Thailand and the United States have longstanding cooperation in international law enforcement efforts. The large-scale production and shipment of opium and heroin shipments from Burma of previous years have largely been replaced by widespread smuggling of methamphetamine tablets, although heroin is still seized along the border. The United States and Thailand continue to work closely together and with the United Nations on a broad range of programs to halt illicit drug trafficking and other criminal activity, such as trafficking in persons. Thailand cooperates fully in efforts to return to the United States felons fleeing justice. In addition to bilateral civil law enforcement and security capacity-building through the Transnational Crime Affairs Section and the Regional Security Office, the United States supports the International Law Enforcement Academy (ILEA) in Bangkok, which provides counter-narcotics and anti-crime capacity-building programs to law enforcement and judicial officials from a number of regional countries.

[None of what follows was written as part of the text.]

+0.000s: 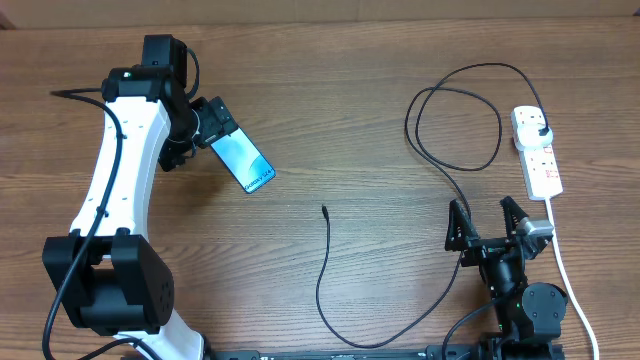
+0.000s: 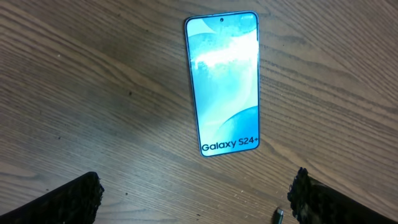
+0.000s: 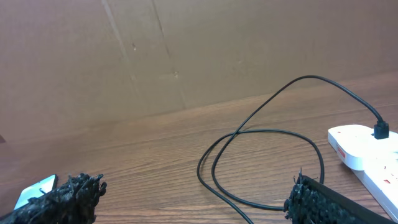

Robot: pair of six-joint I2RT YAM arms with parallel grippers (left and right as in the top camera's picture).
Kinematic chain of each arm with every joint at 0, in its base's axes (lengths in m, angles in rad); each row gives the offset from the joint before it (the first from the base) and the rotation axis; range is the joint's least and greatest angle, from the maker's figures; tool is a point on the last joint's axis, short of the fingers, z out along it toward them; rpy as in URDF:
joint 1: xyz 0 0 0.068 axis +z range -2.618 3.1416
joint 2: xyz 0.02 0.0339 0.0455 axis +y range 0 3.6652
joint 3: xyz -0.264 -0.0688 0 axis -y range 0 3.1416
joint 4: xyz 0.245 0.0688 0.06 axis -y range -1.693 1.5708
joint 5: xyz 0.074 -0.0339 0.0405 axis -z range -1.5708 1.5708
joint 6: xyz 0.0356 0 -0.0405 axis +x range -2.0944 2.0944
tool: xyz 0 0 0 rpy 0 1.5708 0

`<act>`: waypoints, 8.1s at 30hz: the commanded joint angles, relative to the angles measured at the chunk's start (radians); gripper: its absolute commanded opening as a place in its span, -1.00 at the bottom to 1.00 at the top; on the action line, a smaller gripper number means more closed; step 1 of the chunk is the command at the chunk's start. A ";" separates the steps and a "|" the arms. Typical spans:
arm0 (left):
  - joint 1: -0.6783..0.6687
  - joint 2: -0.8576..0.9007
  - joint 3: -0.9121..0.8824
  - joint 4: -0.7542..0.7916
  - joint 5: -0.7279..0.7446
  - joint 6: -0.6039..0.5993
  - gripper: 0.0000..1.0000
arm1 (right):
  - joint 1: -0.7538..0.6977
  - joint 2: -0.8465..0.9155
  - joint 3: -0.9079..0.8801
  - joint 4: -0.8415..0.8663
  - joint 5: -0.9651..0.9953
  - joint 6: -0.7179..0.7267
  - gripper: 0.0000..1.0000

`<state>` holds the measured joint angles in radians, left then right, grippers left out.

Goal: Plug charger to phone and switch on socket

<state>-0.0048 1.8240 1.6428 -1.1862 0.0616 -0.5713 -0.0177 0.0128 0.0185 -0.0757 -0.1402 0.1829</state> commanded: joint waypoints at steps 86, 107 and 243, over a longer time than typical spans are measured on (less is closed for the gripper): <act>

The United States is Thailand’s third-largest trading partner, after Japan and China, with more than $30 billion in trade. The United States is also one of the largest investors in Thailand. Exports to the U.S. were $23 billion in 2010, representing 10.3% of total Thai exports. Thai imports from the U.S., such as computer and electronic products, chemicals, and machinery, were $9 billion in 2010. Foreign direct investment (FDI) inflows to Thailand dropped sharply between 2007 and 2010, due to the impact of the global economic downturn and domestic political uncertainty. U.S. FDI inflows were $9.1 billion in 2010 with the manufacturing sector remaining the largest recipient, accounting for 47.5% of total FDI inflows in 2010. FDI was particularly targeted to export-oriented industries such as electrical appliances and machinery and transport equipment.

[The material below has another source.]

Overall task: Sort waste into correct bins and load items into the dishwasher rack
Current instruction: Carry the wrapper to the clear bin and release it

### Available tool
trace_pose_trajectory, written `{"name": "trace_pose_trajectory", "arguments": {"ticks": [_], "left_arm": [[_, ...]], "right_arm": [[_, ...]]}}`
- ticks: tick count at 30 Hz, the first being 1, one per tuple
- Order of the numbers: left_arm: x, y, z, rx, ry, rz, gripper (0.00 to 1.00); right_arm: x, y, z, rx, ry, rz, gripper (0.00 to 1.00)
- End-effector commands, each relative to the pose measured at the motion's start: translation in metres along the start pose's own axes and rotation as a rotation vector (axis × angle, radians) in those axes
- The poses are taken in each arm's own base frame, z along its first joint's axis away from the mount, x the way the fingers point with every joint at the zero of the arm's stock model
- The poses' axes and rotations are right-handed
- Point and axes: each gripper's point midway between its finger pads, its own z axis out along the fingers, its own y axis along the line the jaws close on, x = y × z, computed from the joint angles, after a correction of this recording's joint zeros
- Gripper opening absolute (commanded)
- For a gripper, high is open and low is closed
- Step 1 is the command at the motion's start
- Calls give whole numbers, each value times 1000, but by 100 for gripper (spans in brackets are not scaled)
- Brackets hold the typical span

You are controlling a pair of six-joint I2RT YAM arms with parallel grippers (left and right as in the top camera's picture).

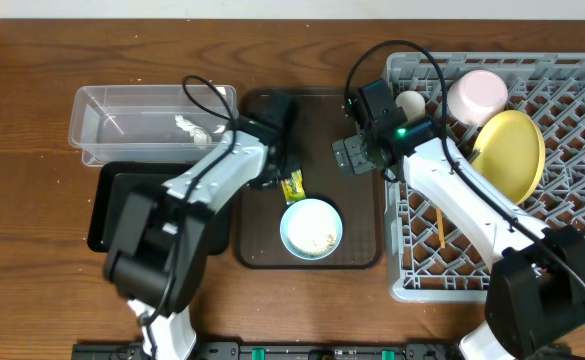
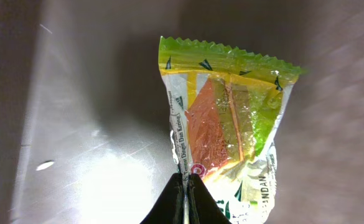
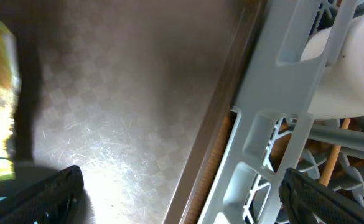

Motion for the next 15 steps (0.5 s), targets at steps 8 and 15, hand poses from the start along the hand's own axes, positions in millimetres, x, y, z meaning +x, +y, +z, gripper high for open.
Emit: {"name": "trace_pose_trajectory", "arguments": {"ticks": [8, 15], "left_arm": [[-75, 16, -115, 151, -291, -105, 6], [-129, 78, -145, 97, -456, -266, 6]], "right_arm": [[-3, 3, -4, 0, -14, 6, 99], [-3, 2, -4, 0, -14, 7, 99]]}}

Many U.S. businesses enjoy investment benefits through the U.S.-Thailand Treaty of Amity and Economic Relations (AER), originally signed in 1833. The 1966 iteration of the treaty allows U.S. citizens and businesses incorporated in the United States, or in Thailand that are majority-owned by U.S. citizens, to engage in business on the same basis as Thai companies, exempting them from most of the restrictions on foreign investment imposed by the Foreign Business Act. Under the treaty, Thailand restricts American investment only in the fields of communications, transport, fiduciary functions, banking involving depository functions, the exploitation of land or other natural resources, and domestic trade in agricultural products. Notwithstanding their treaty rights, many Americans choose to form joint ventures with Thai partners, allowing the Thai side to hold the majority stake because of the advantages that come from familiarity with the Thai economy and local regulations. In recent decades, Thailand has been a major destination for foreign direct investment, and hundreds of U.S. companies have operated there successfully.